↓↓↓
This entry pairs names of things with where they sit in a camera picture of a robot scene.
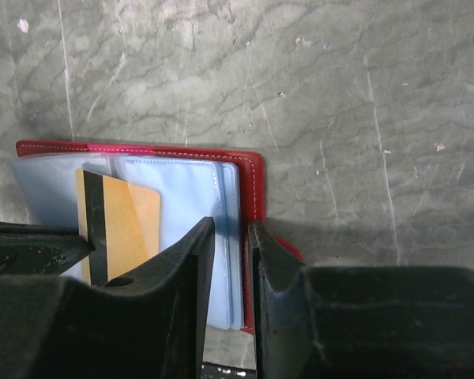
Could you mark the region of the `red card holder wallet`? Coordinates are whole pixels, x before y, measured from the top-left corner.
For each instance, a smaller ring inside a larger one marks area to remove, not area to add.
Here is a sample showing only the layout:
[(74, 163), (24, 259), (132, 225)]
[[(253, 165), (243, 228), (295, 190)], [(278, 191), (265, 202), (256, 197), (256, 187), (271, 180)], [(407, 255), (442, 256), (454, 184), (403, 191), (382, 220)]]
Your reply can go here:
[(265, 163), (257, 152), (179, 146), (22, 140), (14, 176), (35, 221), (77, 227), (78, 168), (111, 175), (160, 195), (160, 248), (199, 219), (216, 224), (209, 301), (211, 326), (254, 332), (246, 226), (264, 221)]

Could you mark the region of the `orange credit card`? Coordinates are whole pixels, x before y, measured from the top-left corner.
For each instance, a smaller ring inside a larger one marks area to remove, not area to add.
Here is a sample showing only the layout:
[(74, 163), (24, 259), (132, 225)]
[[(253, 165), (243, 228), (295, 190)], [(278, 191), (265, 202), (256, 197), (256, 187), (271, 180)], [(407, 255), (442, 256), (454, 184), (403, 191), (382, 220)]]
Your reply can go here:
[(83, 169), (75, 178), (79, 234), (92, 246), (81, 261), (82, 281), (125, 285), (122, 275), (160, 252), (160, 194)]

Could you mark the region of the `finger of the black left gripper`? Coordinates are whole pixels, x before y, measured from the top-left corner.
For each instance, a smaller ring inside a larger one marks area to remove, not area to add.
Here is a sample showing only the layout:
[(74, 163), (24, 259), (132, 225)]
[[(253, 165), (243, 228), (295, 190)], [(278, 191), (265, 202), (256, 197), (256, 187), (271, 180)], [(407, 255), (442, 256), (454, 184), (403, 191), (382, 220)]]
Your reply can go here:
[(61, 275), (93, 250), (73, 228), (0, 222), (0, 275)]

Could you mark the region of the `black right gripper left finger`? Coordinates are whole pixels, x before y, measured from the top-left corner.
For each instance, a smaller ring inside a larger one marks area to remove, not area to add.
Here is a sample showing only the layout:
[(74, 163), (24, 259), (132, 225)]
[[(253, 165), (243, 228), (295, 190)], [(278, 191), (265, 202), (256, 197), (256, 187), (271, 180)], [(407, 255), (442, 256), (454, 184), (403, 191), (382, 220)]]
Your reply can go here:
[(0, 275), (0, 378), (201, 376), (215, 225), (92, 286), (61, 275)]

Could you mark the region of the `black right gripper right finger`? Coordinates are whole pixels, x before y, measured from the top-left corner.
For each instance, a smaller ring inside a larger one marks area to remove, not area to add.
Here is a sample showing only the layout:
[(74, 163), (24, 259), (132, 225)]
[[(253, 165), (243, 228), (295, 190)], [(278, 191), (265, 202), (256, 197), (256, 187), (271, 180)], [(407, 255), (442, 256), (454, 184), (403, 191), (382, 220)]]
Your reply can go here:
[(248, 227), (260, 378), (474, 378), (474, 271), (305, 265)]

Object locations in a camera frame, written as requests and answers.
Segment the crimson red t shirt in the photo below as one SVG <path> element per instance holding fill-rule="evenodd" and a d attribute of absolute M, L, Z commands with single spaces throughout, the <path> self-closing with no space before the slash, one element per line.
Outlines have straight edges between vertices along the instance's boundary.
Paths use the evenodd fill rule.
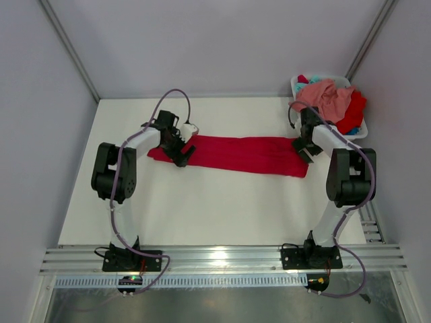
↑↑↑
● ABOUT THIS TASK
Report each line in the preceding entries that holds the string "with".

● OUTPUT BELOW
This entry pairs names of things with where they sit in a camera picture of a robot scene.
Segment the crimson red t shirt in the photo below as one SVG <path> element per instance holding fill-rule="evenodd" and a d attribute of absolute M, L, Z commands with single spaces throughout, the <path> self-closing with no space before the slash, one element per line.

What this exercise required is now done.